Validating XML Schema of OVAL Documents with Python
OVAL is the Open Vulnerability Assessment Language, which uses XML based documents to define vulnerabilities based on characteristics of a host system. It can also be used to gather information about the host. When an OVAL file is evaluated, it generates a report file with the results of the vulnerability evaluation or a system characteristics file containing information gathered from the host.
OVAL Definitions, OVAL System Characteristics and OVAL Results
These capabilities are achieved through three distinct document types: OVAL Definitions, OVAL System Characteristics and OVAL Results. The specific format for each type is defined by a Schema, which is a document that contains rules that the structure of the OVAL document must adhere to.
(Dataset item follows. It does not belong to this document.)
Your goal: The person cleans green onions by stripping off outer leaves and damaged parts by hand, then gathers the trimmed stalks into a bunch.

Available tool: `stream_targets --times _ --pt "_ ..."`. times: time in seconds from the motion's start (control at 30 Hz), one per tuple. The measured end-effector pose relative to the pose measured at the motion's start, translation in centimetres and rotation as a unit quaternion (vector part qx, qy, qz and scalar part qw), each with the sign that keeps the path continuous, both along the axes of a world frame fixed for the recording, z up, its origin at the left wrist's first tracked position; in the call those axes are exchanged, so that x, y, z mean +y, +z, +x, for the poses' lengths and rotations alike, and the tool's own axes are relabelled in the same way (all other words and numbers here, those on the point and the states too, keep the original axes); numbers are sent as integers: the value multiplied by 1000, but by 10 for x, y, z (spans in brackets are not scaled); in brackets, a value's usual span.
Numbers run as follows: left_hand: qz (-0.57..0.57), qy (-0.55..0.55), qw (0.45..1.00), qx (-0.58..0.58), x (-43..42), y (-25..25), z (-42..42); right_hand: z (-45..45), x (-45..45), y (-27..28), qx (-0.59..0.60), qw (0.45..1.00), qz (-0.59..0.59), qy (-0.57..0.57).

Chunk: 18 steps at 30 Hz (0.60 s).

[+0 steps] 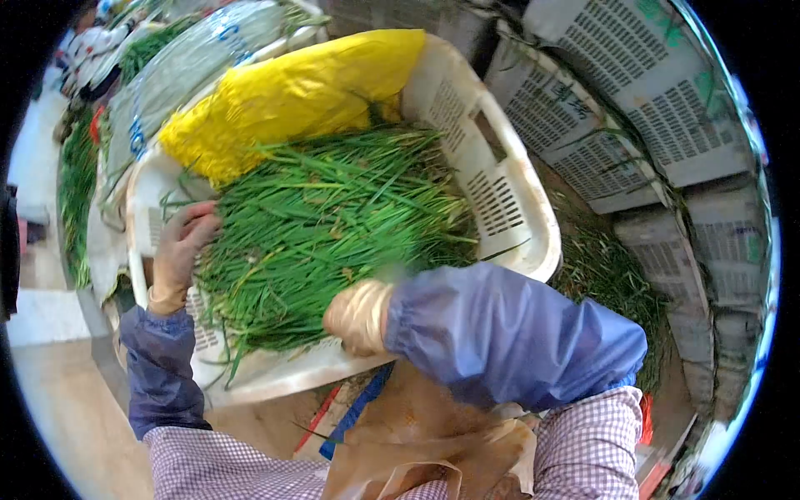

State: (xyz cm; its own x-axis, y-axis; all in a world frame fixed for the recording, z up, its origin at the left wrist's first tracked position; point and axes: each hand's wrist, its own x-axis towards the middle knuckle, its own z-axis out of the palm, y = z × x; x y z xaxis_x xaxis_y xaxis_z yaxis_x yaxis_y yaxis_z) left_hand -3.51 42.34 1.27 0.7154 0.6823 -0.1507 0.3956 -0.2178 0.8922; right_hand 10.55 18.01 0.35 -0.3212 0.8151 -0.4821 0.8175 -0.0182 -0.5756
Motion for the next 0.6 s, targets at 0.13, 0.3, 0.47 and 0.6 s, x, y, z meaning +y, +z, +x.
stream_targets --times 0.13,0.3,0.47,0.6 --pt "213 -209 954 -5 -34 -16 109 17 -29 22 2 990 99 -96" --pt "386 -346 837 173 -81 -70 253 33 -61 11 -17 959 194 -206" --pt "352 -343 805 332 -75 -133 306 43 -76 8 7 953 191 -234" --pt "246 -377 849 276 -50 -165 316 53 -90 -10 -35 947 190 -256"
These rules include instructions such as the order that elements must appear, how often an element can appear, if the element is required or not, which attributes an element has, and what type of data can be contained within an element.
Validation of an XML file is the process of evaluating whether it conforms to the format described by the schema. If it conforms to the schema, it is considered valid.
An OVAL interpreter is an executable which evaluates OVAL Definition files and produces OVAL System Characteristic files and OVAL Results. Since System Characteristics and Results are both generated by the interpreter when an OVAL Definition file is processed, it is the interpreter’s responsibility to ensure that the files it generates adhere to the specified schemas.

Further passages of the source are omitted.